To mention one example, while some schools have the resources to create separate classes for pupils whose first language is Greek and pupils whose first language is English, other schools do not have the means to do this (appropriate teaching materials, human resources, teaching spaces, timetable slots). Apart from the difficulties it creates for teachers, co-teaching both pupil groups in the same class has a negative impact on children themselves, especially when the teaching and learning process is not personalised and adapted to the needs of all pupils. Children who speak Greek as their first language are likely to find the lesson too easy and not really demanding or challenging. In contrast, children who speak mostly English may become frustrated as they try to reach the level of their “Greek-speaking” classmates. It is therefore possible for both types of pupils to lose interest, become disengaged and drop out of the community school.

Looking ahead
Community education in the UK has a long history and has played a pivotal role in the protection, maintenance, promotion and fostering of the heritage of the Greek and Greek Cypriot diasporas: their language, traditions, religions, dance, music and song. Almost a century has passed since the pioneering school of St Sophia was established, many decades since local communities flourished in the 1950s–1970s thanks to the unflagging and self-less efforts of mostly Greek Cypriot parents, and almost 30 years since the Co-ordinating Committee of Greek Educational Bodies in the UK was set up. New migration from Greece as well as other developments such as Brexit and the COVID-19 pandemic create a new landscape with novel demographic, pedagogical, linguistic and operational challenges and needs.
Taking for granted their devotion to the shared goal of providing high-quality and appropriate education to the children of our diaspora, now is the time for all the actors and stakeholders who are involved in community education to come together and discuss regardless of whether they are already established or newly arrived, from Cyprus or Greece, whether they are affiliated with the Church, are independent or private initiatives.

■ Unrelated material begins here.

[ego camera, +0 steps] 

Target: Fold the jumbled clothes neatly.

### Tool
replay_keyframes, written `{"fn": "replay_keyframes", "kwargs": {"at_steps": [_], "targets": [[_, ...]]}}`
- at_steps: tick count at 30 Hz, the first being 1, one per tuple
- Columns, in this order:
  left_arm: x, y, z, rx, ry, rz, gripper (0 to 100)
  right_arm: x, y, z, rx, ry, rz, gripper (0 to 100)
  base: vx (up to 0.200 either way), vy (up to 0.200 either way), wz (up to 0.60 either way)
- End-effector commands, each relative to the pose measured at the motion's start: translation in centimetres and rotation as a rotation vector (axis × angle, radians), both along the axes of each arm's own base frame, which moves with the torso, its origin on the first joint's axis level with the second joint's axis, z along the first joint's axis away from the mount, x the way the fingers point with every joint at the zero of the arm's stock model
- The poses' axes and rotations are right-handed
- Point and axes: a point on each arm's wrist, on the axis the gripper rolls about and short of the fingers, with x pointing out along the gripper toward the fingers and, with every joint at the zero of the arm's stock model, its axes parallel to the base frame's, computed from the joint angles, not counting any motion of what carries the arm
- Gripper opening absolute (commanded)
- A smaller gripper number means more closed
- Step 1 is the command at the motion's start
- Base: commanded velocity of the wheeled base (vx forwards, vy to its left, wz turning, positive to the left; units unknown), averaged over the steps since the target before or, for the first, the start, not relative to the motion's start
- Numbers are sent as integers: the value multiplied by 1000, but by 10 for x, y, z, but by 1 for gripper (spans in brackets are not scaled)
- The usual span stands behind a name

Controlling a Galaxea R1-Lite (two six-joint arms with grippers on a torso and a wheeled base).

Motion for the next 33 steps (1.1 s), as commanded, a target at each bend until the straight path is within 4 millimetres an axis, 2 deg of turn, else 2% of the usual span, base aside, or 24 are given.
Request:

Teachers, school managers, parents, school committees, parent associations, educational associations, the governments of Greece and Cyprus through their educational missions must consolidate and renew their collaboration and work together to develop the resources, material and immaterial, that will help them to thrive in an ever-changing present.
In such a plan of action, it is imperative to see a more substantial engagement on behalf of the Greek government on the basis of the increasing educational needs of Greek citizens, which are not supported by the UK’s local or national governments. It is also necessary to harness to a greater extent the high skills of the many teachers who settled in the UK from Greece and Cyprus since 2009 as schools seek to continuously improve the quality of the language education they offer to the younger member of our communities.

Petros Karatsareas is a Lecturer in English Language and Linguistics at the University of Westminster. His research interests include the sociolinguistics of multilingualism and multilingual education, with an emphasis on the UK’s immigrant languages and especially Greek among the Greek Cypriot diaspora. He has published articles on the Cypriot Greek dialect in the UK and its integration into language teaching.